## Implementing a predictive model as a web application

Here I pip install Keras, then I import necessary packages for modelling. Since I'm using Google Colab, I use the google.colab import files to upload the diamonds csv and read it to a dataframe, diamonds.

In [None]:
pip install keras



In [None]:
## Imports
import numpy as np
import pandas as pd
import os
from keras.models import Sequential
from keras.layers import Dense
import joblib

In [None]:
from google.colab import files
uploaded = files.upload()
diamonds = pd.read_csv("diamonds.csv")

Saving diamonds.csv to diamonds.csv


Here I follow the data cleaning, and feature engineering described in the textbook. The main feature engineering here is using get_dummies() to one hot encode several categorical features and dimensionality reduction of 3 highly collinear features.

In [None]:
## Preparing the dataset
diamonds = diamonds.loc[(diamonds['x']>0) | (diamonds['y']>0)]
diamonds.loc[11182, 'x'] = diamonds['x'].median()
diamonds.loc[11182, 'z'] = diamonds['z'].median()
diamonds = diamonds.loc[~((diamonds['y'] > 30) | (diamonds['z'] \
> 30))]
diamonds = pd.concat([diamonds, pd.get_dummies(diamonds['cut'], \
prefix='cut', drop_first=True)], axis=1)
diamonds = pd.concat([diamonds,
pd.get_dummies(diamonds['color'], prefix='color', \
drop_first=True)], axis=1)
diamonds = pd.concat([diamonds, \
pd.get_dummies(diamonds['clarity'], prefix='clarity',
drop_first=True)], axis=1)

#Dimensionality reduction
from sklearn.decomposition import PCA
pca = PCA(n_components=1, random_state=123)
diamonds['dim_index'] = \
pca.fit_transform(diamonds[['x','y','z']])
diamonds.drop(['x','y','z'], axis=1, inplace=True)
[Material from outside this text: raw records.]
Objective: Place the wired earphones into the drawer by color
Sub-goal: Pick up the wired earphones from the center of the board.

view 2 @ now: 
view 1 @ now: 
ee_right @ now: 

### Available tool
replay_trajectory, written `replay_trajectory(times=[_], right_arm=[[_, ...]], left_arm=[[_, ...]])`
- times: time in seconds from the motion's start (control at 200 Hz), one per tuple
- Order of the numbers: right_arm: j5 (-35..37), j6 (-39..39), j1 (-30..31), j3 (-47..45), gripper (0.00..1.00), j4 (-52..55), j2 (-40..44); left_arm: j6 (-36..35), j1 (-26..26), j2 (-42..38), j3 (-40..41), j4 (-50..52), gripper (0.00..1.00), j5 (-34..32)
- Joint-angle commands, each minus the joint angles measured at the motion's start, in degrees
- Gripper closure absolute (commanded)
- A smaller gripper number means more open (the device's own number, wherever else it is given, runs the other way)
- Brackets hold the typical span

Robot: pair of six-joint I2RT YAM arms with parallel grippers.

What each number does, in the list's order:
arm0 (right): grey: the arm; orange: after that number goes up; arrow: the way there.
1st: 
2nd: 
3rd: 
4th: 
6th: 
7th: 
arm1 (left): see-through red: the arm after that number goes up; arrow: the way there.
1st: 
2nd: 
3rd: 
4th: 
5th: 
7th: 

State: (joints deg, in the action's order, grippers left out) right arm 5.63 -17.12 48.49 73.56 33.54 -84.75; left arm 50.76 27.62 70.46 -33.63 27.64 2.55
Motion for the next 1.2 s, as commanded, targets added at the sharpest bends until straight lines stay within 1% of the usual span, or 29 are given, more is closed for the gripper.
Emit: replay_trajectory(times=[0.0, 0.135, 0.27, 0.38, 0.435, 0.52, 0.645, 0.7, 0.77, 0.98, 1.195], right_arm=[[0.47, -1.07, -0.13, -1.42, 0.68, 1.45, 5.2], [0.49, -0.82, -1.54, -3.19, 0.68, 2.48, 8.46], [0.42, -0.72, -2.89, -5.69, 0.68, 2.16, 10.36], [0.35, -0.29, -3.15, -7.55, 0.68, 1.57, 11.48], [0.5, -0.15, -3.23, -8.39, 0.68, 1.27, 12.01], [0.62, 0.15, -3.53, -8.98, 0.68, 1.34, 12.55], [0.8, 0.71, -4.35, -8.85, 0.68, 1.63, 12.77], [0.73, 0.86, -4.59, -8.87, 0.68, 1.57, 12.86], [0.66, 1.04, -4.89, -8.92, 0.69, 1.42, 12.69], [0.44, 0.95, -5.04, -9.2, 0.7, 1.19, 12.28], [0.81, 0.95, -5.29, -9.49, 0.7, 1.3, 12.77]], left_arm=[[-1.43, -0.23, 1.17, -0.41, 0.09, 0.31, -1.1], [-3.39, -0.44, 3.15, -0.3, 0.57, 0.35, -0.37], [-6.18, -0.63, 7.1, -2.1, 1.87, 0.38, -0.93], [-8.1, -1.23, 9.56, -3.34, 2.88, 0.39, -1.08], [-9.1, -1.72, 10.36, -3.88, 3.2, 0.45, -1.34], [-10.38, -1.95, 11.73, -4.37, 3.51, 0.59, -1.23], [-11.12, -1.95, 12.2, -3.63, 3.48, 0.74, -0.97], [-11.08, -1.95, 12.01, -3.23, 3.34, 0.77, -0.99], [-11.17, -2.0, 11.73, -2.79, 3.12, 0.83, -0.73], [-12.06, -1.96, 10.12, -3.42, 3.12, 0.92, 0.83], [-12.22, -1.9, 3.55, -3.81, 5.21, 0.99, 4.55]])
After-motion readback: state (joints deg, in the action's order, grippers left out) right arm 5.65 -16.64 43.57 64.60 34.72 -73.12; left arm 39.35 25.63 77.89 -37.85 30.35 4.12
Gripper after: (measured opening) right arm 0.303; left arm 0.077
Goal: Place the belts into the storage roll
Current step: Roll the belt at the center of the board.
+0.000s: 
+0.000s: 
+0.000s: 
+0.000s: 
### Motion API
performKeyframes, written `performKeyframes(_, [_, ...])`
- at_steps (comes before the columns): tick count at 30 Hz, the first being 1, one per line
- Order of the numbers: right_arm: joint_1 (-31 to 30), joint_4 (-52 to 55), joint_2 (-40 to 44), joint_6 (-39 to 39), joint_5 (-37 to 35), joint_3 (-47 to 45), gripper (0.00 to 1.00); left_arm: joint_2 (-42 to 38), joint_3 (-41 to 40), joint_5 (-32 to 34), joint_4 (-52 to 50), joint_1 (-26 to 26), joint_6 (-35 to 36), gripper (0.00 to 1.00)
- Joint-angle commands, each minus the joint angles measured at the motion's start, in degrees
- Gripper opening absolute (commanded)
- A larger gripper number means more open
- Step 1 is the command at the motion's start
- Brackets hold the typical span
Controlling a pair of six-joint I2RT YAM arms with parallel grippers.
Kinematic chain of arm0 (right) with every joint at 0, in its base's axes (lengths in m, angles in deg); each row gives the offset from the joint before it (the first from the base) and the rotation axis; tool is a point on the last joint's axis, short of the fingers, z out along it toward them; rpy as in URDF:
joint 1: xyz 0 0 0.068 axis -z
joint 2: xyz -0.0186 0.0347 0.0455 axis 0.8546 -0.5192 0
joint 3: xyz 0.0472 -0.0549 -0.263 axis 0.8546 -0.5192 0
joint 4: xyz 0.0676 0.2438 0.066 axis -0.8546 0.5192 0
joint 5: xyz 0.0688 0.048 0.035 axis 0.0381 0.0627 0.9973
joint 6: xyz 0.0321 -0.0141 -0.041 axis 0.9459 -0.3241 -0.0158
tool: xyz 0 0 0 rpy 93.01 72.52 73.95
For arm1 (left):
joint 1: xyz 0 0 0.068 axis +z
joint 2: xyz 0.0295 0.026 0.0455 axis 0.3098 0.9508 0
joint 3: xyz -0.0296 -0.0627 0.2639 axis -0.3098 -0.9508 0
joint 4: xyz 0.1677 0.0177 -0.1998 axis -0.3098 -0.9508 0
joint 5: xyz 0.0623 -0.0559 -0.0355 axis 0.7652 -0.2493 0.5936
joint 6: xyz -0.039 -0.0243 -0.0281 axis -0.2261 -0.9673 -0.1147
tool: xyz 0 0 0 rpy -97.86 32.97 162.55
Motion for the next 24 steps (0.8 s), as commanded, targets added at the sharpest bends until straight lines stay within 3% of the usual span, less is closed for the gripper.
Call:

A value is trying to be set on a copy of a slice from a DataFrame.
Try using .loc[row_indexer,col_indexer] = value instead

See the caveats in the documentation: https://pandas.pydata.org/pandas-docs/stable/user_guide/indexing.html#returning-a-view-versus-a-copy
  isetter(loc, value)


I create my predictors. Here x is all the features in the dataset, dropping the non-encoded versions of categorical features. Y is the target, price. Here the numerical features are scaled to be between -1 and 1.

In [None]:
## Creating x and y
X = diamonds.drop(['cut', 'color', 'clarity', 'price'], axis=1)
y = np.log(diamonds['price'])

## Standardization: centering and scaling
numerical_features = ['carat', 'depth', 'table', 'dim_index']
from sklearn.preprocessing import StandardScaler
scaler = StandardScaler()
X.loc[:, numerical_features] = \
scaler.fit_transform(X[numerical_features])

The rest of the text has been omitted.